Incidentally this flight has been circling Mumbai airport for ages now and the pilot who definitely sounded like he was having a pulmonary over the PA said the weather had been too dangerous to land earlier. It’s the first time I’ve ever heard that, and we’re three hours late on a two hour delayed flight so I took a look out the window as we descended, which is usually worth doing in any new destination, and something equally terrifying caught my eye. I’ve seen the most hardcore slums, but as we dropped into the view of Bombay, something out of the Silmarillion emerged in my line of sight. Really scary and growing like black fractal trippy growths on hill after hill, and even poking out in ways that huts can only do after years and years of organic but filthy accumulation and temporary fixes of wood, metal and plastic, there’s not much concrete in real slums funny enough. Anyway, really black, really scary they were; easily beating Ethiopia’s and Burma’s worst housing. I have to get out there some day. I need to take a closer look. Yes, really scary; I quite like it when something feels so new it’s frightening. It’s like a legal high I guess.
Sorry, I’m really off on one, so back on topic. To me, Wayne, our best striker since the transistor was invented, hardly touched the ball when he came on, and when he did, it wasn’t that special. Okay so at least two players were closely marking him at any one point, but didn’t Maradona always do his stuff at least once a game? Then it occurred to me (because after all, it’s all about me) that both those goals in the second match happened when Rooney came on. Rooney the fans chanted, Sven sent Rooney on, not Wayne, and it was Rooney that the England squad got all psyched up about.
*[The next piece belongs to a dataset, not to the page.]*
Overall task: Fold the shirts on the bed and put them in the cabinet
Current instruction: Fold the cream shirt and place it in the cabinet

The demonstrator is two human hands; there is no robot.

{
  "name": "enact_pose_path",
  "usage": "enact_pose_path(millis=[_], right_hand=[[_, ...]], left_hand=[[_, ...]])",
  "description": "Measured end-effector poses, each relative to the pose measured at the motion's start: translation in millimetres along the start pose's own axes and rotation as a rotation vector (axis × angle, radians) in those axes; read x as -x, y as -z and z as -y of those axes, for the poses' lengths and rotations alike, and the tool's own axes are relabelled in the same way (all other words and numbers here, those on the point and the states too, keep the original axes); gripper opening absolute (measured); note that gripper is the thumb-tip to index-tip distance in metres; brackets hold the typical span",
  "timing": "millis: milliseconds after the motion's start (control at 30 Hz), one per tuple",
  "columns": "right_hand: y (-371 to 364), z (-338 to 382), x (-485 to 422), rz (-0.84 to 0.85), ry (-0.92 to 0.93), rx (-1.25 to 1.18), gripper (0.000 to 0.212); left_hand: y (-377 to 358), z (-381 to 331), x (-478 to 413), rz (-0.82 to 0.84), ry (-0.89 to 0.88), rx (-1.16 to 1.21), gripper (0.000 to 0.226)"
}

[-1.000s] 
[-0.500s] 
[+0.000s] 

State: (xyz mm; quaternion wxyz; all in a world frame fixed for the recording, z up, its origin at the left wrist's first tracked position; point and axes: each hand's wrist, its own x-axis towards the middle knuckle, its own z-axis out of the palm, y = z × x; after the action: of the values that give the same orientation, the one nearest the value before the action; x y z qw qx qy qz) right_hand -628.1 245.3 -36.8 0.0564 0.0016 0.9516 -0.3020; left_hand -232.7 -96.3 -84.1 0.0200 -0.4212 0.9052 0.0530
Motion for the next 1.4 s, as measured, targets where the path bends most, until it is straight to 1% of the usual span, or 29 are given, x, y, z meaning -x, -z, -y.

Enough to score two goals within minutes, of what had up until then been an awful match with a country we couldn’t pinpoint on a map. Then a possible solution came up. Maybe a football legend was just as much about psychology as reality. At this point Costa Rica faltered and yet it was only later that it felt like Wayne was on the pitch and not Rooney. I hatched a theory that even if Rooney was not that good, or Wayne was much better than average; as long as we poked goals into the back of the net who cares if it was Wayne Rooney or not? Maybe England is more inspiration than perspiration. I mean apart from the industrial revolution and that whole feudal society gig. But we didn’t play great international football back then either. Even that notable game between the trenches in the First World War seems more poetic than tragic penalty shoot outs.
But what’s most important is that while I watched us lose in that funky Delhi Hotel, the thing I was most struck by were the Indians wildly cheering on Portugal with a vengeance. Never mind that the railways or say the civil service are two decent legacies that the awful empire slinked away from. It was England that was up for a bashing that night and I don’t know why but I feel it’s related to our multi-culti football team that has never had any Indians, ever! But one thing I know about Indians. They sure do kick English ass on the cricket pitch.